By CRAIG MURPHY
Of the Keizertimes
Limited duration no more.
When Kristian Bouvier became Event Center Coordinator for the Keizer Civic Center in January 2014, the future of the job was uncertain.
It was listed as limited duration, in essence needing to prove it was worthy of bringing in more funding in order to become a regular full-time position.
The last two budget cycles, the position stayed as limited duration as revenues continue to hover around the $90,000 a year mark. Keizer Budget Committee members hotly debated the topic, with several questioning the wisdom of continuing to fund such a position.
Two things happened: budget committee members boosted marketing funding for the civic center from $1,000 to $6,000 and the rental arrangements changed in terms of fees, including getting rid of the “Tightwad Tuesday” special deal state agencies were taking advantage of.
The result has been a notable surge in revenue for the civic center. Revenue increased to $115,844 last fiscal year and was at $127,029 as of May 2. By the time the fiscal year ends June 30, revenue for the year is projected to be around $135,000.
Because of that, Bouvier’s position is now full-time with benefits.
City Manager Chris Eppley indicated at last month’s Keizer Long Range Planning Task Force meeting the change would happen.
“I asked it to be funded as a regular position,” Eppley said at the time. “It has been limited duration longer than a limited duration position should be limited duration.”

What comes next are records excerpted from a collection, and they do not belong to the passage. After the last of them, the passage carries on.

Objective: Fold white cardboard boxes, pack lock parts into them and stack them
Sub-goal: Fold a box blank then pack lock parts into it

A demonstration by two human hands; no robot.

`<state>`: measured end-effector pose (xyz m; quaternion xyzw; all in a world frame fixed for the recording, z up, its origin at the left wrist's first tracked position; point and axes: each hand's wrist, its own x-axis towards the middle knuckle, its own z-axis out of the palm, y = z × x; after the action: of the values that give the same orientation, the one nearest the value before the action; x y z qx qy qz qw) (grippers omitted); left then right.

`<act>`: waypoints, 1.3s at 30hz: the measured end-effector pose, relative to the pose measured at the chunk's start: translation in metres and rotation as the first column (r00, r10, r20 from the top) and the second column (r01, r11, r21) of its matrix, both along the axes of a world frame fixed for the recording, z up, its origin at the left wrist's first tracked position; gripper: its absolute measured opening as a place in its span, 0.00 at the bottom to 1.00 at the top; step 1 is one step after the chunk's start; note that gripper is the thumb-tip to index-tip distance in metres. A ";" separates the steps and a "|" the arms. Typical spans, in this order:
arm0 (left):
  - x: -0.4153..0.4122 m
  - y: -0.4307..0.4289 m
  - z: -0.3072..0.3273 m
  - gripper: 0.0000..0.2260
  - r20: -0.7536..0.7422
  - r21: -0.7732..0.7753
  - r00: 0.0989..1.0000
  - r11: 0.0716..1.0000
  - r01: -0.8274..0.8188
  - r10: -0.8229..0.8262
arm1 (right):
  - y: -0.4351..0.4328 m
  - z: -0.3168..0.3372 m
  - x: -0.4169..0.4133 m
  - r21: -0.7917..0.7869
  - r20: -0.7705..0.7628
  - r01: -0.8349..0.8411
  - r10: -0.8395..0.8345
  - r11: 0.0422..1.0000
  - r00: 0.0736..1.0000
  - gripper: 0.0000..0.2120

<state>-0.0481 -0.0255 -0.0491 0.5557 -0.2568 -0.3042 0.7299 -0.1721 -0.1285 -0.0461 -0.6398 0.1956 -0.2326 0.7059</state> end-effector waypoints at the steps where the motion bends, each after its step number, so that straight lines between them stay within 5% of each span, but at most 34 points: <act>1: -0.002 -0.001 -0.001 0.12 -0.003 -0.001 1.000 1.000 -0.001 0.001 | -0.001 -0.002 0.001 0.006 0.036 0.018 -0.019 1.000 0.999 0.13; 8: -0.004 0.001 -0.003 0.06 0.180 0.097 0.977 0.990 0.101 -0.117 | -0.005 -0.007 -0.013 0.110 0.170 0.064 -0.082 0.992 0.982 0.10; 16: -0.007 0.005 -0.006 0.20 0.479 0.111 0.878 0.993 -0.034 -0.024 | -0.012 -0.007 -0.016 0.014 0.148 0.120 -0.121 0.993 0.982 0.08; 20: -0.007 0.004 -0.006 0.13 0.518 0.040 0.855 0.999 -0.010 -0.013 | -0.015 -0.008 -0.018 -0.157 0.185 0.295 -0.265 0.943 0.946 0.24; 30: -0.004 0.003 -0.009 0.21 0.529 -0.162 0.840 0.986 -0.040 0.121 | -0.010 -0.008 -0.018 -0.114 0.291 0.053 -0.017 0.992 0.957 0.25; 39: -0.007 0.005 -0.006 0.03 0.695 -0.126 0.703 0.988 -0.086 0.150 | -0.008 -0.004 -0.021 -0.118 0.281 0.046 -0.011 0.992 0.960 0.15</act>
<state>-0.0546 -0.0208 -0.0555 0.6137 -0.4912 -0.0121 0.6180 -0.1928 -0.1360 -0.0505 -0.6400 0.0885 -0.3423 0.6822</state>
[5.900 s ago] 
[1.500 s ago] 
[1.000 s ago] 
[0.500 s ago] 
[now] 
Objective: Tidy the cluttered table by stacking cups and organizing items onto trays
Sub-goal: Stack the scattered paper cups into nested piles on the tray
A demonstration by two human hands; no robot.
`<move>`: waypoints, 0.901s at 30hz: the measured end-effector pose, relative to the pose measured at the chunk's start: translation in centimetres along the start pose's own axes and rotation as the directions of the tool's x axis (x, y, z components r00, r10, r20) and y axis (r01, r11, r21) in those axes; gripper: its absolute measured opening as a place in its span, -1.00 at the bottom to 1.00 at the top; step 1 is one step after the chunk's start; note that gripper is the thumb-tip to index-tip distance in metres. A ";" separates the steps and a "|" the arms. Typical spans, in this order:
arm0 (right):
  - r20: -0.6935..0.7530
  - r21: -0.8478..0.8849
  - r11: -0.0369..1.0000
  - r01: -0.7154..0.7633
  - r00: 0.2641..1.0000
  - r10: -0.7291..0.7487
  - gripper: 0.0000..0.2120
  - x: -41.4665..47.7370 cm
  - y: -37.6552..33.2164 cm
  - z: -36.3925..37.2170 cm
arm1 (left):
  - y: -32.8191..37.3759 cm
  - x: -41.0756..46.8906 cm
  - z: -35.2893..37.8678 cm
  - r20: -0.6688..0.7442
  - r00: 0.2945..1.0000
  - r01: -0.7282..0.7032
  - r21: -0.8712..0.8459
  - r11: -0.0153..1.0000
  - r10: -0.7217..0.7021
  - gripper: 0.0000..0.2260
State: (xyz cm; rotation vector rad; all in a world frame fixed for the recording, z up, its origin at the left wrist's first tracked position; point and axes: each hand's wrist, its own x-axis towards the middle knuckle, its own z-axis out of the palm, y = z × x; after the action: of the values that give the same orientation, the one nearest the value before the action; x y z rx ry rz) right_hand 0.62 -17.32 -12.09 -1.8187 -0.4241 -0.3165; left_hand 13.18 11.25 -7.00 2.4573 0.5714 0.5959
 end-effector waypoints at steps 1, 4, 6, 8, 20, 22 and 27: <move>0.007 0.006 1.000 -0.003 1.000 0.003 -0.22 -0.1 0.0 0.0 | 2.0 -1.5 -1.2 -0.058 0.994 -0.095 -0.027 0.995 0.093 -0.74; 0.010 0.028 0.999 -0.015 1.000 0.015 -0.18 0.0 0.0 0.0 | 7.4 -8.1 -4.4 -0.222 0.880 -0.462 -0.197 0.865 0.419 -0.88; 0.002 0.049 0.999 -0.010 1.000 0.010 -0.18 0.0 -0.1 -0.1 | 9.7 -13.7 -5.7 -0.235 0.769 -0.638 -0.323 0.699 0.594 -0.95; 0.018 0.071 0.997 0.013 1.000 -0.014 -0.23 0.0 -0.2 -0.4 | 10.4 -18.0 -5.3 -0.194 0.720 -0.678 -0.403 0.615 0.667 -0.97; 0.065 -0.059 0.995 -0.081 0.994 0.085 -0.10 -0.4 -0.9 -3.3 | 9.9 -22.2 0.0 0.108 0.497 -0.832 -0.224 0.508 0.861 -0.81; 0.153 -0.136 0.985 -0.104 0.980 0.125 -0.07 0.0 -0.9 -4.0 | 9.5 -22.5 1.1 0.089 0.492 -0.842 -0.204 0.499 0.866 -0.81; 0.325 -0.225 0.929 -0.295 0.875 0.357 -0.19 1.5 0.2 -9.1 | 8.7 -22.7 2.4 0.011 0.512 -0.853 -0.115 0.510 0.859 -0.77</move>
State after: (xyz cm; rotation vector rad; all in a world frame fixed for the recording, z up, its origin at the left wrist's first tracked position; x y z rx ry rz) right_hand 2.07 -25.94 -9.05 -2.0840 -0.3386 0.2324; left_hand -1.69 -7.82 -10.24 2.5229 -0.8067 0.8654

City Recorder Tracy Davis, who formerly oversaw the civic center and has worked closely with Bouvier, was among those expressing satisfaction at the May 5 budget committee meeting.
“This position has been invaluable,” Davis said. “Kristian Bouvier has done an excellent job bringing events to Keizer. She used the marketing money you generously put in last year’s budget. She also did a study of rental rates to provide equality within the local market. I contribute a lot to Kristian and the marketing we have done.”
Mayor Cathy Clark noted Bouvier works with Davis as well as front desk receptionist Allison Sebem, who took the position when Paula Collins transferred to the Keizer Police Department.
“Absolute kudos to Kristian Bouvier, you and Paula and now Allison,” Clark told Davis.
Davis noted the great relationship extends to the Keizer Heritage Center and JoAnne Beilke as well.
“Kristian and JoAnne work together well,” Davis said. “We have worked in tandem with JoAnne a lot in the last year.”
Clark noted the relationship has indeed benefited all.
“The Keizer Heritage Center has seen a significant increase in revenue,” the mayor said. “They credit the relationship with Kristian and the staff here.”
Councilor Amy Ryan had high praise for the work Bouvier has done.
“I have worked closely with Kristian on several events,” Ryan said. “She’s truly a rock star. We struggled last year with seeing a return on investment. Now we’re in a high growth mode. She’s done an amazing job. She’s gone above and beyond expectations.”
The proposed 2016-17 fiscal year budget, approved by the budget committee and awaiting approval by the Keizer City Council next month, lists a salary of $37,900 for Bouvier’s position – a 19 percent increase from this year – and $20,600 for insurance, a 329 percent increase. The insurance figure caught the eye of several budget committee members.
“The insurance going up, is that by bringing in the full-time employee?” Ron Bersin asked.
Machell DePina, Human Resources director for Keizer, said that was the case. In the past, the city paid a flat stipend of $4,800 a year.
Finance director Tim Wood said the figure is correct.
“This is the flat rate of everyone,” Wood said. “We are spending quite a bit (on insurance).”
DePina said the city pays either 90 or 95 percent of employee insurance costs, depending on classification.
“The number does continue to go up each year,” DePina said.